In the heatsink I've embedded a type-K thermocouple. Power to the LED was provided by a CCS. Vf-measurement was taken at the LED-MCPCB. Current (via a shunt), Vf and temp was logged with a data logger (Agilent 34970A).

The LED was left on for roughly 5 min before start of logging. Then the heatsink was heated with a hair drier to 60 deg. C. Then I let the heatsink cool of by placing it outside my window (amb. temp -10 deg. C)

Tj was estimated by adding 10 deg C to the measured Tsink.
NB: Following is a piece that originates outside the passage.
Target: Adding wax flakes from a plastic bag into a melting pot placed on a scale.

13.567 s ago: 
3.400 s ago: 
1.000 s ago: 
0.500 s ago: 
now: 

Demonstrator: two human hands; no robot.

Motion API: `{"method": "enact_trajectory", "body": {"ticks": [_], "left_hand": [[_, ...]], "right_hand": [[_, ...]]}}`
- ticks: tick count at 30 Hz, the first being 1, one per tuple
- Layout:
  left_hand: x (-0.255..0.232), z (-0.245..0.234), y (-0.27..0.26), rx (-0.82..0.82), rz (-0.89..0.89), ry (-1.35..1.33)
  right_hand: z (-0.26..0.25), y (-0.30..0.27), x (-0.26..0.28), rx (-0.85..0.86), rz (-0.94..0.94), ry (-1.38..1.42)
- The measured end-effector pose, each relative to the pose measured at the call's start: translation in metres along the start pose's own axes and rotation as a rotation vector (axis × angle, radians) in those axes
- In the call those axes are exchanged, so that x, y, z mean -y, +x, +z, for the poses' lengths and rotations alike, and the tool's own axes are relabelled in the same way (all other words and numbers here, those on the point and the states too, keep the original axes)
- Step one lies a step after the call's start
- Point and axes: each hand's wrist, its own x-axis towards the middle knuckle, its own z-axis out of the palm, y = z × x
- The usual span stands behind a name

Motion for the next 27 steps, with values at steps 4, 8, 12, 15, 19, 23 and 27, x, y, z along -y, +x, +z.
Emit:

Plotting the data gives the results...





The experiment gave a Vf to Tj relationship of roughly -6mV / deg C.

space


----------



## marcopolo (Feb 13, 2009)

Superb experiment! That was exactly the information I was looking for

cheers.


----------



## ifor powell (Feb 13, 2009)

Very nicer work. What I would like the to know is how much variation is there in this between leds? If you had the inclination to test a few more leds that would be very interesting.

Ifor


----------



## JWP_EE (Feb 13, 2009)

I get -4mV/C for the slope of the line on your graph. How did you get -6mV/C?


----------



## space (Feb 13, 2009)

You are right. -6mV/C is only valid at Tj~0C. The slope is increasing as the temp increases. Taking the 1. deravative gives the exacts slopes for the different temps. This gives values in the measured areas from -5.5mV/C to -2.8 mV/C :







space


----------



## Justin Case (Feb 15, 2009)

Great stuff and consistent with the Cree XLamp7090 docs, which give the value for "Temperature coefficient of voltage - white, royal blue, blue, green" as -4 mV/°C.


----------



## JWP_EE (Feb 15, 2009)

When I first saw the graph I thought -4mV/C was too high. Some time ago I used -2.8mV/C as a measure to determine how well a heatsink I was using on a P4 star was performing. I got that number from a CREE data sheet. The sheet is for the XLamp 7090XR-E white only and is dated 2006. It list -2.8mV/C.

After reading the post above this one I went back and reviewed the data sheets I have. I found a newer one for the different color 7090XR-E LEDs and dated 2006-2007. It list -4mV/C. Thats a 43% increase.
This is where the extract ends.